Translation of programs written in C/C++ for the Web has been a recent topic of interest in various fields of research. Compilation of audio tools has been examined by Letz et al. and Zbyszyński et al. [8, 9], whereas a distributed evolutionary algorithm has been investigated by Leclerc et al. [10]. Furthermore, the potential of using Rust instead of other systems programming languages is another emerging recent topic. Rust has been shown to produce efficient code for the implementation of garbage collectors reducing at the same time the programmer error surface [11, 12]. Combination of both is possible, and we were motivated to examine the application of these technologies in junction with modern development trends in OSS, in order to improve the state of C/C++ software discoverability. The rest of this section provides the background information in order to justify our thought process, as well as the technologies chosen.

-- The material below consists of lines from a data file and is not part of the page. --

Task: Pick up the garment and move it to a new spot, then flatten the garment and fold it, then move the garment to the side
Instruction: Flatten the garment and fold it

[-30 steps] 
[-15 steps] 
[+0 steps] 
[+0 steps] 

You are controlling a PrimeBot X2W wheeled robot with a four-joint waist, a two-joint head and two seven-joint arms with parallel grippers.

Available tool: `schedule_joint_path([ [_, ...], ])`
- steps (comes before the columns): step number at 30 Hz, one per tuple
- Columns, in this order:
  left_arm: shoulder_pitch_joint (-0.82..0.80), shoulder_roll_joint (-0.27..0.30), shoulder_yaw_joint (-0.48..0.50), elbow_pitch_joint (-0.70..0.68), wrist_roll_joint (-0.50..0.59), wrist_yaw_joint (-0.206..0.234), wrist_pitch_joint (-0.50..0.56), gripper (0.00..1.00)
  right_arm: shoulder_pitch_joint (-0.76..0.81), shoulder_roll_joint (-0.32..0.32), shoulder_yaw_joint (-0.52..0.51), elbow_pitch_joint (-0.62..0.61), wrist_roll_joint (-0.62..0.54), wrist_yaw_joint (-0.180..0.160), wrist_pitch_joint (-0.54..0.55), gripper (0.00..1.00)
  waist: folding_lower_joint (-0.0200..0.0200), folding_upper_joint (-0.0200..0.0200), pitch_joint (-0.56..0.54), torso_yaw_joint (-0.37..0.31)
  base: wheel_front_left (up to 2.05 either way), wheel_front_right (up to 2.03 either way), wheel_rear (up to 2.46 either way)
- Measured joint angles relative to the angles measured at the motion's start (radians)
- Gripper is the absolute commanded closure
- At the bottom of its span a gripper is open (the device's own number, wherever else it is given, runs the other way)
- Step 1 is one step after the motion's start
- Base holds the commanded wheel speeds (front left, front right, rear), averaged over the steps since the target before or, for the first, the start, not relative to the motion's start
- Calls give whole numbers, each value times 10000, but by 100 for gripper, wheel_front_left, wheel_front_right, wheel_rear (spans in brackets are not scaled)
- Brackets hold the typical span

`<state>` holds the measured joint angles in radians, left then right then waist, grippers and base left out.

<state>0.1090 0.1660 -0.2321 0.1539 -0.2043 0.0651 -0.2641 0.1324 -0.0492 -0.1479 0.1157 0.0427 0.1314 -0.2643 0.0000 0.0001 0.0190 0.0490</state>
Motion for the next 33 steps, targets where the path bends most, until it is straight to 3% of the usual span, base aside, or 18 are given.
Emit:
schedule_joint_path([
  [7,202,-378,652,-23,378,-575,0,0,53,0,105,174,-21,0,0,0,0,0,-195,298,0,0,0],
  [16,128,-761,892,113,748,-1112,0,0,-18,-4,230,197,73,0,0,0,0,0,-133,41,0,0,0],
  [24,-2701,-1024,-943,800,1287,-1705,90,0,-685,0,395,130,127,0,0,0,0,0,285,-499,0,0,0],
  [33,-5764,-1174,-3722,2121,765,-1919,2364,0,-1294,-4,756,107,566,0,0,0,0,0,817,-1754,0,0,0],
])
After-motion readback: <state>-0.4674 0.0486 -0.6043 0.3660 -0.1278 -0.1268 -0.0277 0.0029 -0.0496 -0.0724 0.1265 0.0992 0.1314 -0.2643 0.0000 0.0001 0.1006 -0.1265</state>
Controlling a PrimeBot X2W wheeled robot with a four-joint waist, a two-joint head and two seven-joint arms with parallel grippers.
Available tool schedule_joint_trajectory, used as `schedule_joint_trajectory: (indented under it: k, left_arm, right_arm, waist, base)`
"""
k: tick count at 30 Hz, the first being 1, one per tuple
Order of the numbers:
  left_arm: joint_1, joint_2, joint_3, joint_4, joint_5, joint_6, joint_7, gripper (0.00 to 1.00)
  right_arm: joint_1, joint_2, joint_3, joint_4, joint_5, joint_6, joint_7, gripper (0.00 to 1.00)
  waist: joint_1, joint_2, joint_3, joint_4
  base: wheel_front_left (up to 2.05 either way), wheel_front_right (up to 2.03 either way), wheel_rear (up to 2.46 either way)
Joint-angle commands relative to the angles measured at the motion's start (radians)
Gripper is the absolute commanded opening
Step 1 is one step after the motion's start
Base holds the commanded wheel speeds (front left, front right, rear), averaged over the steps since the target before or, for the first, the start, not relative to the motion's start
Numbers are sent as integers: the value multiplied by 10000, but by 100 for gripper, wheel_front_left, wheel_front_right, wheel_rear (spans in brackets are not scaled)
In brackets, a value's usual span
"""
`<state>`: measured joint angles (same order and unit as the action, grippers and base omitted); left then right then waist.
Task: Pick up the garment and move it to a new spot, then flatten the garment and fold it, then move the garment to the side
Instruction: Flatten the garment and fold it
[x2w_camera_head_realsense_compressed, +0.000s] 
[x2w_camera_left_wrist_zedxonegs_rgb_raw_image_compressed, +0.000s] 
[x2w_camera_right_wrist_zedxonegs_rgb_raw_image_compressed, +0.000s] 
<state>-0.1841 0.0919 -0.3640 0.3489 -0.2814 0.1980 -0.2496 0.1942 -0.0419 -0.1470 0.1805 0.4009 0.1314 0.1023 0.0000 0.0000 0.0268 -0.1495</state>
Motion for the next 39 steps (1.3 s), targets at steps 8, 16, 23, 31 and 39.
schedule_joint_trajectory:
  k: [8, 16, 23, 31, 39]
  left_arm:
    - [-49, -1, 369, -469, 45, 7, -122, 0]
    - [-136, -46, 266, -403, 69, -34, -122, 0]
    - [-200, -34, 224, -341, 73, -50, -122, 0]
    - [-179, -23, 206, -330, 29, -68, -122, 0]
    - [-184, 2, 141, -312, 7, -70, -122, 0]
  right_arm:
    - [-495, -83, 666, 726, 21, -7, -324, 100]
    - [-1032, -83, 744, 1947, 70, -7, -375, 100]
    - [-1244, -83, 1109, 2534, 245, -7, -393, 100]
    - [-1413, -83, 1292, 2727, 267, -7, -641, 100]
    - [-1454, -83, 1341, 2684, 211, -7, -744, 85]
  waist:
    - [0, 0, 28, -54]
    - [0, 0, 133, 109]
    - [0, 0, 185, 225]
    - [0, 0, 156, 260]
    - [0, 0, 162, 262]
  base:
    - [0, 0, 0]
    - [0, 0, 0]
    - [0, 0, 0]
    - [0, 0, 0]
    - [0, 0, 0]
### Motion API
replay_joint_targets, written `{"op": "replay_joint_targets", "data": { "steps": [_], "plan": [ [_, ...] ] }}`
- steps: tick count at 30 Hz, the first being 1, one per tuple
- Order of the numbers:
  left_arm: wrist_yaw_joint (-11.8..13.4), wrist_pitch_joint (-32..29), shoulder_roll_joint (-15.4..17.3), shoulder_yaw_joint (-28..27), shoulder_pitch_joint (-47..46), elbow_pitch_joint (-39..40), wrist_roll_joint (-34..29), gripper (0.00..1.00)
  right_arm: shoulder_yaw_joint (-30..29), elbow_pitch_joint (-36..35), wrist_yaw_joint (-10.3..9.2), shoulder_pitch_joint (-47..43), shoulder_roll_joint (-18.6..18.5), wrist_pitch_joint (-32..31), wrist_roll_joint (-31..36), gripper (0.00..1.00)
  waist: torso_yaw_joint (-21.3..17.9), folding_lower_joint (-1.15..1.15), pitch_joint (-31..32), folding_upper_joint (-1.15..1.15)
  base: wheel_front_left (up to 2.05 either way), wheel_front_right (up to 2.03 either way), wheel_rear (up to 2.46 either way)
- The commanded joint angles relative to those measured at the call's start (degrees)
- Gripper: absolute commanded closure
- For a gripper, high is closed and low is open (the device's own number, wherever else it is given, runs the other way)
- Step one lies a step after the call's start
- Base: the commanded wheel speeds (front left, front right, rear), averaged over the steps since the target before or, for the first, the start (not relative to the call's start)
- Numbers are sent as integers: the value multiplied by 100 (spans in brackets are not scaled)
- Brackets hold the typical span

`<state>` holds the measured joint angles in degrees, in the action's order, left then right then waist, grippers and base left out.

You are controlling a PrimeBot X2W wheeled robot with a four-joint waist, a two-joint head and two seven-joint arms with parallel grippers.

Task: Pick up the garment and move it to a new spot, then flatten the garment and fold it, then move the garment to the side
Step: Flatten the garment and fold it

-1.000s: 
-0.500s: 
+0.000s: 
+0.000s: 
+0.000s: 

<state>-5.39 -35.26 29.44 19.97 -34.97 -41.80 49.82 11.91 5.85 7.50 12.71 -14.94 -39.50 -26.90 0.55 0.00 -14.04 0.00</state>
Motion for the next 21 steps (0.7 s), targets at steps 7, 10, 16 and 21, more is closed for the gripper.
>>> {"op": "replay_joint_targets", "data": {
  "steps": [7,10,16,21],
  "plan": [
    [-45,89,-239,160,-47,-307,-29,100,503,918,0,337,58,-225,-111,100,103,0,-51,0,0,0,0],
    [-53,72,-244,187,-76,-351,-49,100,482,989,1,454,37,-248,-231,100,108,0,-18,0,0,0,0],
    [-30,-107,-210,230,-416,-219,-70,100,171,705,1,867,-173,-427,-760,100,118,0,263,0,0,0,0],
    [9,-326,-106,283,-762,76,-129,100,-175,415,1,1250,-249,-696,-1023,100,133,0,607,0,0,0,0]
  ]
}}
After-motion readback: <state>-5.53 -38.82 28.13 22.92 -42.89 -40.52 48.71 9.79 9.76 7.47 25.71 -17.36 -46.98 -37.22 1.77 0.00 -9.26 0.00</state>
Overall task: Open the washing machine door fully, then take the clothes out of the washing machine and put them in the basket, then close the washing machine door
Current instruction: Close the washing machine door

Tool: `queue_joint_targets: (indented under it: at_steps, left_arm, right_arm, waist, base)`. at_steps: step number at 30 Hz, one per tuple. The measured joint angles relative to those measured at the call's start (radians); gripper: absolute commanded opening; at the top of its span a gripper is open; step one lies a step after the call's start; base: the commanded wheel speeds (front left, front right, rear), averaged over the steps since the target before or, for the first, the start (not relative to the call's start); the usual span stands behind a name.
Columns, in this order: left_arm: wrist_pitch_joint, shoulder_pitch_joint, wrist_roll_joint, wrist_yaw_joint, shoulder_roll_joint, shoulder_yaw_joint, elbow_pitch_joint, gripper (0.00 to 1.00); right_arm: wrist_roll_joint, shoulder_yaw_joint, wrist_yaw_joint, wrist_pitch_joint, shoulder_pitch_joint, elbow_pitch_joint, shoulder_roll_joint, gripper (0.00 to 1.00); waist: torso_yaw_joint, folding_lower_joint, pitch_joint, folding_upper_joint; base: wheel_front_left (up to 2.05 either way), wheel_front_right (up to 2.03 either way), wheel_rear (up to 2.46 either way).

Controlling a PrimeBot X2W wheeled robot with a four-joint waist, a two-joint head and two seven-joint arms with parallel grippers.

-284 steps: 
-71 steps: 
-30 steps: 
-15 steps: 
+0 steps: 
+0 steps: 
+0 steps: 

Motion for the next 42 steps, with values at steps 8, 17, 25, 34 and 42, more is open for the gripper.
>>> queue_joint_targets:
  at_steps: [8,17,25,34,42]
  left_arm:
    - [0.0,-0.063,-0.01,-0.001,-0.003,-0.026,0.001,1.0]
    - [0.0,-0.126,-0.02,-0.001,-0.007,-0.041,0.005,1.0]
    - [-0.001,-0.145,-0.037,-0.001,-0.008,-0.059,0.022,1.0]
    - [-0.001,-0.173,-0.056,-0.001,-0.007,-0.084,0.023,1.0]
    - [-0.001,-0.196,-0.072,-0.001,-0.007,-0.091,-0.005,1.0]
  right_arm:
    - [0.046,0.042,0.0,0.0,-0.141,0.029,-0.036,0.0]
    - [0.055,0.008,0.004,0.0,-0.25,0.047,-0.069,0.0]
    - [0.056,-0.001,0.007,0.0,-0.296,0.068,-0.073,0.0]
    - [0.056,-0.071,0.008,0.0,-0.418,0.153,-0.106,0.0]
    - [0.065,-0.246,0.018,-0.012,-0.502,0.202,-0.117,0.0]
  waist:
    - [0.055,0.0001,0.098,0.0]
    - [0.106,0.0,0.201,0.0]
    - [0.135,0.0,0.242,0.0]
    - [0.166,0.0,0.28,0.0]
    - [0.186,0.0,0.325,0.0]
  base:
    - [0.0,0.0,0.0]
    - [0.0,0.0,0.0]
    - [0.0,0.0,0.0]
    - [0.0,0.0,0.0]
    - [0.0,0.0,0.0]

2.1 JavaScript in Open Source Projects
JS is one of the most popular programming languages intended to facilitate interaction with the user in web applications [3]. More recently, it has been employed in server-side infrastructure for distributed services, in cross-platform applications targeting stationary and mobile users alike, but has also been used as a compilation target for a plethora of programming languages [13]. In our previous work, we have examined the aforementioned aspects of JS by implementing a full-featured high-performance cross-platform social application and distributed service, with only OSS components, and evaluated the benefits and implications of our choices [14,15,16]. This endeavor was only made possible due to the wide spectrum of focused OSS modules, easily accessible via the npm repository. The word “module” is used to describe building blocks, usually performing a single task, leading to composable, instead of monolithic, design patterns. According to Modulecounts [5], a service monitoring language for module repositories, npm averages 697 new modules/day, followed by Packagist (PHP) with 136 modules/day and Maven Central (Java) with 100 modules/day. It is noteworthy, that npm module submissions follow an exponential growth curve, clearly outpacing all the other repositories. Furthermore, TF Bissyandé et al. have studied 100,000 OSS projects hosted on GitHub [17]. Their findings exhibited that JS was the programming language that appeared the most frequently in multi-language projects. The Node.js platform is such a multi-language project, where its components are written in both JS and C/C++.
Node.js Architecture.
The “Applications/Modules” space is where all JS project files reside. They may make either direct, or indirect use of precompiled foreign code. Additionally, required external dependencies, which are reused in the application’s logic, belong in this space as well. Although JS has positive aspects, Node.js has to rely upon compiled code to perform I/O operations [18]. The runtime’s garbage collector (GC) abstracts the, potentially error prone, manual dynamic memory management, but there is no thread-safety mechanism present when performing I/O, making memory related faults, and race conditions possible [19]. Furthermore, failure points may be present in the underlying foreign compiled code, propagating to the higher levels, and leading to unexpected behaviors and faults. Node.js utilizes C/C++ libraries internally, in order to provide access to the operating system resources. Such libraries provide efficient solutions to all I/O related operations included as core functionalities. For instance, the libuv project provides event-loop and asynchronous I/O access [20]. Other examples of libraries used internally by Node.js are c-ares, zlib, and OpenSSL. The “C/C++ Bindings” space is where the functionality of such libraries is exposed via the core JS Application Programming Interface (API). Some examples in this space are the
os
,
fs
,
net
and
http
modules.
Addons in Node.js refer to libraries and their corresponding bindings, which are not included in the core modules [21]. They are usually written in C/C++, in order to extend Node.js’ functionality, or provide performance gains, when a JS implementation is found to be lacking. For instance, μWebSockets is a popular WebSocket protocol implementation for Node.js, which out-performs all known pure JS implementations [22]. Moreover, libxmljs provides bindings to the popular XML parsing C library, libxml, fulfilling Node.js lack of XML support [23].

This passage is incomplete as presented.